あの時はそんなつもりで 助けた理由では無かったけど、今となってはこの義理堅い二匹のワズに感謝しかない。

 

「大丈夫だよ。ここまで案内ありがとね」


 動物用のクッキーを地面に置くと、二匹のワズは匂いを嗅いでそのまま咥えた。躊躇いがちに途中で振り返る様子が可愛くて野生動物には見えない。


「大丈夫。貴方達の長に危害は加えないわ」

 安心させるように微笑むとワズは走って行った。


 ワズ 意外とかわいい……。


 キュンとしてる私の肩の上で、小さな女の子が不機嫌そうに大きな独り言を呟いた。


『何をもって、大丈夫なんて言えるのかしら』


 女の子の正体は小さくなった上位精霊のアウローラだ。尊大な態度も彼女によく似合う。


「ははっ……」

 自覚があるだけに から笑いしか出てこない。

 


 ──そもそも何でこんな意外なメンツでこの場所に来たかと言うと、全てはミレイの思いつきだった。


『はっきり言って無謀すぎるわ〜』

「一応、プランは練ってきましたけど……」

『行き当たりばったりをプランとは言わないのよ』

「それについては反論しにくいかも……」



 そう。ミレイは代替品を探す為、森の長に会いにきた。


 でも道は知らない。

 なら知ってる人(獣?)を探して案内してもらおう、と思って湖に来たら、運良く馴染みのあるワズがいた。そこで案内獣(?)をゲットできたのだ。


 ほんとラッキーだったなぁ〜。

 森の長に会いたい……っ伝えた時も意図を汲み取ってくれたし、ワズって賢い動物だよね。
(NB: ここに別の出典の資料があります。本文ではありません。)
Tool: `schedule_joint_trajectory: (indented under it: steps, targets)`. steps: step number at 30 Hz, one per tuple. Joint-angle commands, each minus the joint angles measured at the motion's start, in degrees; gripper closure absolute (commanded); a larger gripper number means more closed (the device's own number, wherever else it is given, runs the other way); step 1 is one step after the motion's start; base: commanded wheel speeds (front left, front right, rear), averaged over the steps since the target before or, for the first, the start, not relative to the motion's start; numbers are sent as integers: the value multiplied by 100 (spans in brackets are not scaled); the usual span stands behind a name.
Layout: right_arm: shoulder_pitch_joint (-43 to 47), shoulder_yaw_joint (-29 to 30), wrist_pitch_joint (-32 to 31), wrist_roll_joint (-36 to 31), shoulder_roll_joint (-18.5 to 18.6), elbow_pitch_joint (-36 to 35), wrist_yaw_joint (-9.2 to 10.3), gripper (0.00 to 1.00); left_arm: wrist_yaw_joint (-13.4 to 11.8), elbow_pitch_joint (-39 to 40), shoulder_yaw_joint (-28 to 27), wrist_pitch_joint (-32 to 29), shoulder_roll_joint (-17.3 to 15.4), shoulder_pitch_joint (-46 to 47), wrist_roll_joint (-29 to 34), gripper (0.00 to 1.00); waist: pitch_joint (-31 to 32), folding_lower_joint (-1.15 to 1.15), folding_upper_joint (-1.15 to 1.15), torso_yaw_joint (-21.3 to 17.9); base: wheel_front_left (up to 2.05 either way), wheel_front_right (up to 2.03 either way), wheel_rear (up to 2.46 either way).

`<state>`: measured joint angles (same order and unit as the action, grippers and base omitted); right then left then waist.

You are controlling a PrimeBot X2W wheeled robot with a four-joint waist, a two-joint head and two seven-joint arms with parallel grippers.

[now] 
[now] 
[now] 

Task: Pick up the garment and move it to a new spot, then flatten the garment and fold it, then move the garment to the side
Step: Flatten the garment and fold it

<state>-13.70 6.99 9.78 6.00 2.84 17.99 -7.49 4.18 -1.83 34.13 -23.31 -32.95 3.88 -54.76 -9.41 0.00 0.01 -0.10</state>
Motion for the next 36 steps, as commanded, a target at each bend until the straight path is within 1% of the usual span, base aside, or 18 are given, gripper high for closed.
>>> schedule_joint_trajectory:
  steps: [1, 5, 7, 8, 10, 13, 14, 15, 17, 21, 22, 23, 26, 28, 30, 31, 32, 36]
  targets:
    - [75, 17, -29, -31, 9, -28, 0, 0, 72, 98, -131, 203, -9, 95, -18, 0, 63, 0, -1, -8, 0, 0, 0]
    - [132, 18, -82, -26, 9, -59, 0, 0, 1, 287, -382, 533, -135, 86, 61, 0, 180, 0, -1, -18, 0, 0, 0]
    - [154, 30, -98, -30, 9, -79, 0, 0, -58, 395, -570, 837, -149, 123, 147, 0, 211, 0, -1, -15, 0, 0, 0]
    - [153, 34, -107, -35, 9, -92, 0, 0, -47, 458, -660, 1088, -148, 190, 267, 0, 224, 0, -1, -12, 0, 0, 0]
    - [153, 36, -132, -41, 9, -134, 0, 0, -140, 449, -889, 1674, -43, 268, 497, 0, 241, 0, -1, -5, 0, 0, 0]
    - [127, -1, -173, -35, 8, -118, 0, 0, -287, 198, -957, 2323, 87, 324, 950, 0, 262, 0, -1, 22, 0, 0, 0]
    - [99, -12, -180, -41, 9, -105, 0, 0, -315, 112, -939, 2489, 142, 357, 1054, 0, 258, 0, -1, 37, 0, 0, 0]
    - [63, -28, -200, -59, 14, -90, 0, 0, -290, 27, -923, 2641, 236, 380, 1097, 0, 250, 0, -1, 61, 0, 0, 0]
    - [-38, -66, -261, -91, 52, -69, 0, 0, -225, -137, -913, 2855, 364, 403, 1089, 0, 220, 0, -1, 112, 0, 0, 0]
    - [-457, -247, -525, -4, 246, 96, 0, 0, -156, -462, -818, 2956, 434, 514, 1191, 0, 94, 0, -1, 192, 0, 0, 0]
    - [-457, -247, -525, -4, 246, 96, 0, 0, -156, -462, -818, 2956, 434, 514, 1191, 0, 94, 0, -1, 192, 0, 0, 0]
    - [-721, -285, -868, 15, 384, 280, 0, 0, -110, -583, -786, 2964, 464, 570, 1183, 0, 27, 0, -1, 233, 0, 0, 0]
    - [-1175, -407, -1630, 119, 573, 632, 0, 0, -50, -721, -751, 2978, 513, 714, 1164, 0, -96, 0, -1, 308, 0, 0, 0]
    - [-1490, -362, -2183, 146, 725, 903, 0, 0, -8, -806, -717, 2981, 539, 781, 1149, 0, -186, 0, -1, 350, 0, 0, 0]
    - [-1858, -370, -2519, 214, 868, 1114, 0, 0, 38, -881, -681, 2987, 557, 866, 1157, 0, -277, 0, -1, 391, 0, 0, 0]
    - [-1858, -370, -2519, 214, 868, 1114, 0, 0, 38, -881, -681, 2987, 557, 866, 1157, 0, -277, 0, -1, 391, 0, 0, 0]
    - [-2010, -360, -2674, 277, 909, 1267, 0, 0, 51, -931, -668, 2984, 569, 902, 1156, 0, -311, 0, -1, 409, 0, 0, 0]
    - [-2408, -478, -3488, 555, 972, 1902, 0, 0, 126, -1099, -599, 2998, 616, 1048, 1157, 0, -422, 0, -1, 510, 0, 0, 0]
『ウンディーネの名前をあんな軽々しく連呼してる人間も初めてだわ』

「それについてはごめんなさい。

 森の奥は猛獣ばかりって聞いていたので、威圧してくれる人がいると心強いな〜と思ったんです」

『だからそれが変なのよ!? 

 水の上位精霊を威圧するためだけに呼ぶとか、ありえないからね!? 

 ……そもそも普通、人間は精霊なんて 怖がるものよ? 』

「なんで? みんな怖くないですよ?」


 心底不思議そうな顔で聞いてくるので、アウローラの方がたじろいでしまった。


『……人間は得体の知れないものを排除したがるでしょう?』

「……たしかに」

『認めちゃうんだ』

「みんながそうじゃないけど、でもそれも事実だから」


 デリケートな問いにミレイも苦笑で答えるしかなかった。


「………元の世界では精霊や妖精はファンタジーの世界の生き物だし、龍は昔からいろんなお話があるけど、結局、空想上の生き物だったんです。
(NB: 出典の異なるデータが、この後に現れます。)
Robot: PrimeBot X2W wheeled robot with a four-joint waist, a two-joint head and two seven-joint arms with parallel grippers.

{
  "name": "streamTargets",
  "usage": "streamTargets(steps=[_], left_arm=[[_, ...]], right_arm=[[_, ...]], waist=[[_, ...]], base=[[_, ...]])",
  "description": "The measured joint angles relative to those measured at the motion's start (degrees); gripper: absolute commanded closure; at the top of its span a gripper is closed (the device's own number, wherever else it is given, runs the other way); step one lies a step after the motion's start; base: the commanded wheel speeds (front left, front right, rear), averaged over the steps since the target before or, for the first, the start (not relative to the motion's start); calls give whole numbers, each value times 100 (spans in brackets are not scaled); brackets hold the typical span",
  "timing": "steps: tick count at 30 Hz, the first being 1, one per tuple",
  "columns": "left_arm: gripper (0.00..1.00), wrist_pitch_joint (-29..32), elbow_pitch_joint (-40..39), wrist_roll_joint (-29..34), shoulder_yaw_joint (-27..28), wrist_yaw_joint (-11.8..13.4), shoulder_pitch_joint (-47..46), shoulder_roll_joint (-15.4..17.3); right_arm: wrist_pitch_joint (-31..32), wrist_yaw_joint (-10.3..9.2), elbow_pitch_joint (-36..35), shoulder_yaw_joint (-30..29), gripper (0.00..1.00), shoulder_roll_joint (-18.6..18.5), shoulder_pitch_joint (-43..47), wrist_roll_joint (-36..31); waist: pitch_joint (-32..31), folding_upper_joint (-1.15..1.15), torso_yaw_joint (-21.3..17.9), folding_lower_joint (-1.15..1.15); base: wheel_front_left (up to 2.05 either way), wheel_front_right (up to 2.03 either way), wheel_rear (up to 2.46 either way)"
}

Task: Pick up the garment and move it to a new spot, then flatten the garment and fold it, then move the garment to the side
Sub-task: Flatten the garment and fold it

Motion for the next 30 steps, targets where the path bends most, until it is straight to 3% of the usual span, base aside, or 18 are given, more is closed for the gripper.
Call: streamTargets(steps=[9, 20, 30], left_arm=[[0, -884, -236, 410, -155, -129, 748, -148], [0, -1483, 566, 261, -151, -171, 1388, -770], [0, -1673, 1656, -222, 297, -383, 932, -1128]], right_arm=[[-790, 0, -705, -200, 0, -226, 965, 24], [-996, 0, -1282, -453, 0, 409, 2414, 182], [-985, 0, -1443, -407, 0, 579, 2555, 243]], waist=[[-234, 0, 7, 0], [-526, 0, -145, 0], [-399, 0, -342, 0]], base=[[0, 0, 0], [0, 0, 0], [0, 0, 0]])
 でもこっちの世界に来て、交流して思うのは……みんな優しいなって。今だってアウローラは来てくれましたよね?」


 ニコっと笑いかけると不機嫌そうに

『簡単に会えるわけない森の長に会いに行くなんていうからよ。案内だってワズに頼むって……ほ〜んと意味わからないわ。まぁ、おもしろいけどね』

 

 そう言って、肩から離れた精霊に祈るようなポーズてお礼を伝える。


「威圧係ありがとうございます! ほんとに心強くて助かります!」


『威圧係!? なにそのダサいネーミング』

「ダサいですか?」

『ダサいわよ。私は水の上位精霊アウローラなのよ!?』


 胸を張って言い募るも、小さな女の子の姿ではただ愛らしいだけだった。

 改めてプリプリ怒る精霊を肩に乗せて、明るい方に歩いていくと、鬱蒼とした森から開けた場所に出る。
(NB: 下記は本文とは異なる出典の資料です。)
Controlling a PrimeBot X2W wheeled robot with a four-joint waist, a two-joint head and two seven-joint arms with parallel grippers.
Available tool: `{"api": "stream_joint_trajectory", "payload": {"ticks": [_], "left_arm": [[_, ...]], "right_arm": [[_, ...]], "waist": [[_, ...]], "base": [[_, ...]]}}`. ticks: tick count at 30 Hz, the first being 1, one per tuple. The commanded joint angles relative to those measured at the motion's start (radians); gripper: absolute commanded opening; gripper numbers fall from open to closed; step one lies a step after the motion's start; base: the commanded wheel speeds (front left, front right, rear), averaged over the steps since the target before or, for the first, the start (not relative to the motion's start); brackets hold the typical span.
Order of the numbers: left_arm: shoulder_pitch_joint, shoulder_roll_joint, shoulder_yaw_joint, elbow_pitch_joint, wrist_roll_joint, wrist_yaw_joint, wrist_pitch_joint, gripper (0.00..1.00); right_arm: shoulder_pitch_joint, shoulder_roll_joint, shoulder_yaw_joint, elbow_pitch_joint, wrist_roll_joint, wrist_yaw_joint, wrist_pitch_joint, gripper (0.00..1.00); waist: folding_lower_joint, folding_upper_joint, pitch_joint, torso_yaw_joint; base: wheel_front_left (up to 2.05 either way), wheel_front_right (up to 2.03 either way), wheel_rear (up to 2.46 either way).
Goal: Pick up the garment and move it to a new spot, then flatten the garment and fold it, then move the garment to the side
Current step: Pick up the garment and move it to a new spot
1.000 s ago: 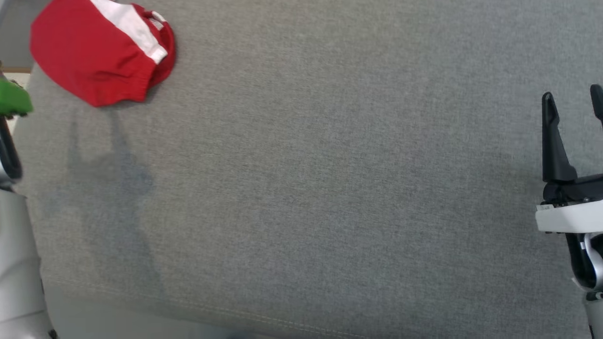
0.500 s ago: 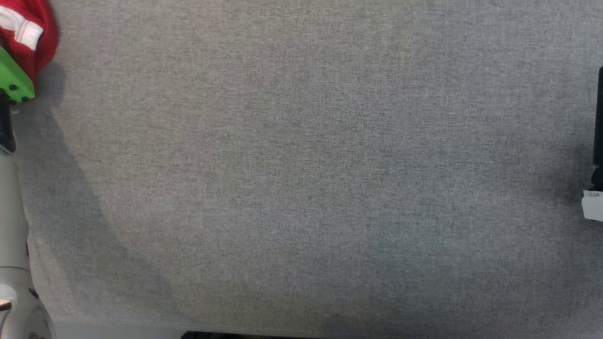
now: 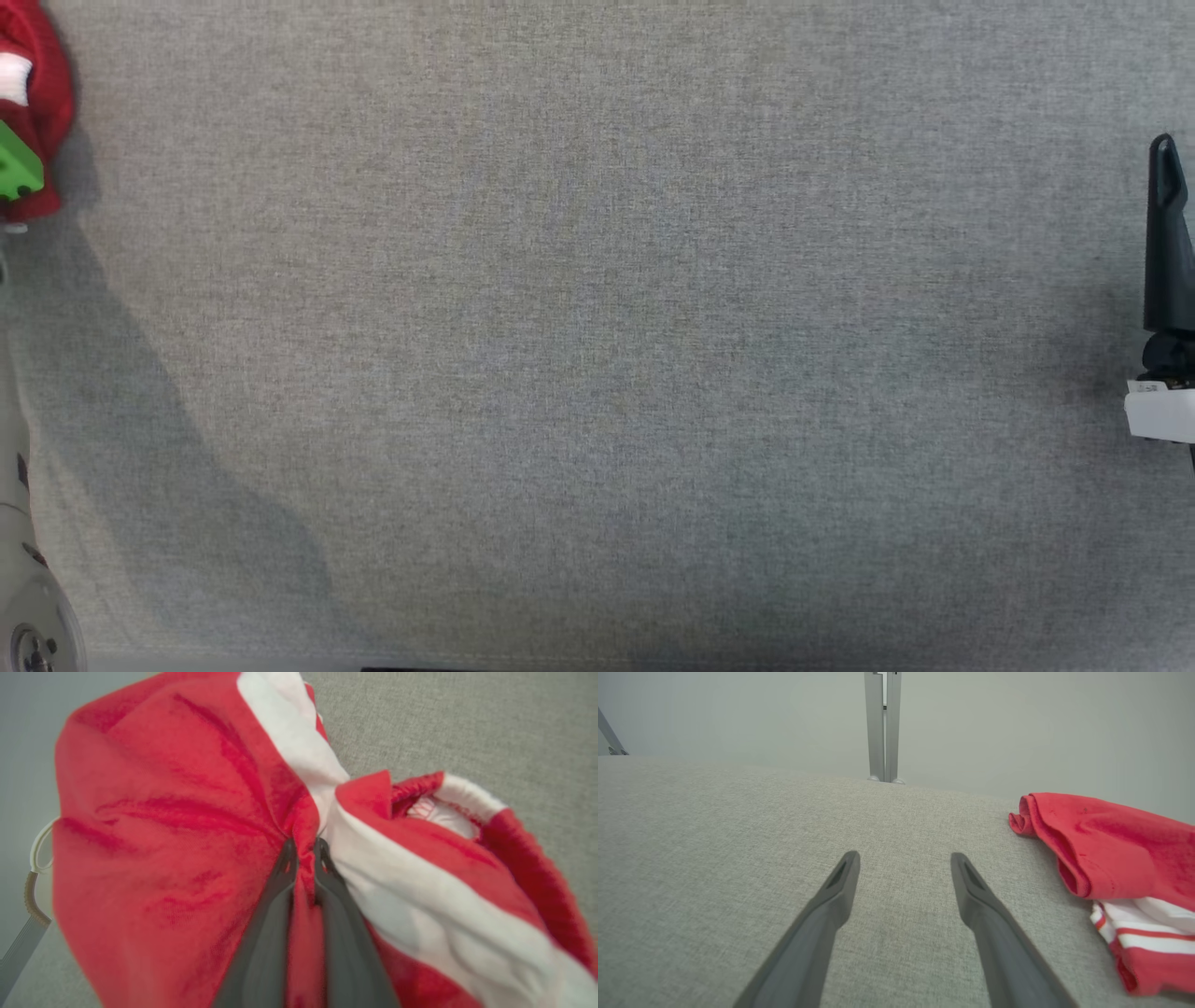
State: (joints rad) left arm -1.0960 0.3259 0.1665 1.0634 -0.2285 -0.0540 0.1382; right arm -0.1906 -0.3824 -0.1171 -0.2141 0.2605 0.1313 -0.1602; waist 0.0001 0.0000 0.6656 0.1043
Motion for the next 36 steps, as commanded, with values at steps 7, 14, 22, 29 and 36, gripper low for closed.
{"api": "stream_joint_trajectory", "payload": {"ticks": [7,14,22,29,36], "left_arm": [[-0.015,0.023,-0.051,-0.019,0.045,-0.019,-0.185,0.0],[-0.098,0.012,-0.134,-0.11,0.099,-0.043,-0.282,0.0],[-0.168,-0.073,-0.255,-0.333,0.143,-0.059,-0.247,0.0],[-0.148,-0.184,-0.358,-0.486,0.099,-0.071,-0.142,0.0],[-0.022,-0.246,-0.451,-0.506,0.053,-0.076,-0.142,0.0]], "right_arm": [[-0.017,0.05,0.04,0.071,-0.002,-0.001,-0.037,1.0],[-0.009,0.118,0.077,0.167,-0.005,-0.001,-0.071,1.0],[-0.011,0.2,0.111,0.251,-0.004,-0.001,-0.098,1.0],[-0.016,0.263,0.14,0.29,0.015,-0.001,-0.104,1.0],[-0.02,0.297,0.151,0.292,0.026,-0.001,-0.105,1.0]], "waist": [[-0.0001,0.0,-0.121,-0.028],[-0.0001,0.0,-0.25,-0.064],[-0.0001,0.0,-0.344,-0.167],[-0.0001,0.0,-0.356,-0.28],[-0.0001,0.0,-0.358,-0.355]], "base": [[0.0,0.0,0.0],[0.0,0.0,0.0],[0.0,0.0,0.0],[0.0,0.0,0.0],[0.0,0.0,0.0]]}}
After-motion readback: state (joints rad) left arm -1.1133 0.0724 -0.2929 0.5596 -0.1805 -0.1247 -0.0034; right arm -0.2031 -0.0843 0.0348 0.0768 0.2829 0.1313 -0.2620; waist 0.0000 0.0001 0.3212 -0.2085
 前方には重厚な巨岩が視界の大半を占めていたが、剣呑な雰囲気の唸り声に、否が応でも反応してしまう。



「すごい……威嚇されてる」 

『私は意外と冷静なミレイにびっくりよ。

 ……妖精達に声を掛けなかったこと、後悔してるんじゃないの〜? 』


 からかうような声が肩口から聞こえてくる。


「う〜ん。怖くないって言ったら嘘になりますけど……。意外と大丈夫……かも?」

『へぇ? 見かけに寄らず肝が座ってるのね』


 いくら水姫といえど、温室育ちの異界の娘など野生動物の前では泣き出すだろうと思っていただけに、アウローラは驚きを隠せないでいた。


「なんとなく……本気で排除しようしてないかなって」

『…………』

「違いました?」


 動物から目を逸らさずにアウローラに問いかけると、アウローラは目を見開いてじっとミレイを見つめている。


『ふ〜ん。でも油断はしないことね。

 湖でも言ったけど、貴方は争うつもりはなくても、相手も同じとは限らないんだからね!?』

「はい」


 この後の動きをどうしようか考えていたところで、

そびえ立つ巨岩から白い動物が出てきた。


「わ〜……。きれい……」


 目の前の獣は野生動物のはずなのに、とてもそうとは思えなかった。

 その美しさや伴う品の良さは、まるでプロが手入れをしているような美しさだった。でも漂うオーラは人に飼われるようなものでは無い。


『貴女は……』

「あっ。はじめまして、私はミレイと言います」


 自己紹介をしてぺこりと頭を下げる。

 しかしその後は沈黙だけが流れたので、見かねたアウローラが助け舟を出した。


『妖精達が保護してる水姫よ。名はミレイ。異界の姫よ』


『…………私は瑞獣。この森の長をしている』 


「やっぱり! 綺麗だしオーラがあるからそうかな、と思ったの」


 パンと手を叩いて朗らかに笑うミレイを森の長は注意深く観察する。


『……何か用ですか? ワズに案内までさせてくるとは……』


「はい。森の長にお聞きしたいことがあってきました。争うつもりで来たのではありません」


互いの視線を交わらせて、ミレイが真剣に話しかけると、長は岩の奥に誘い入れてくれた。


『しんじられない』

 あとにはアウローラの声が溢れおちた。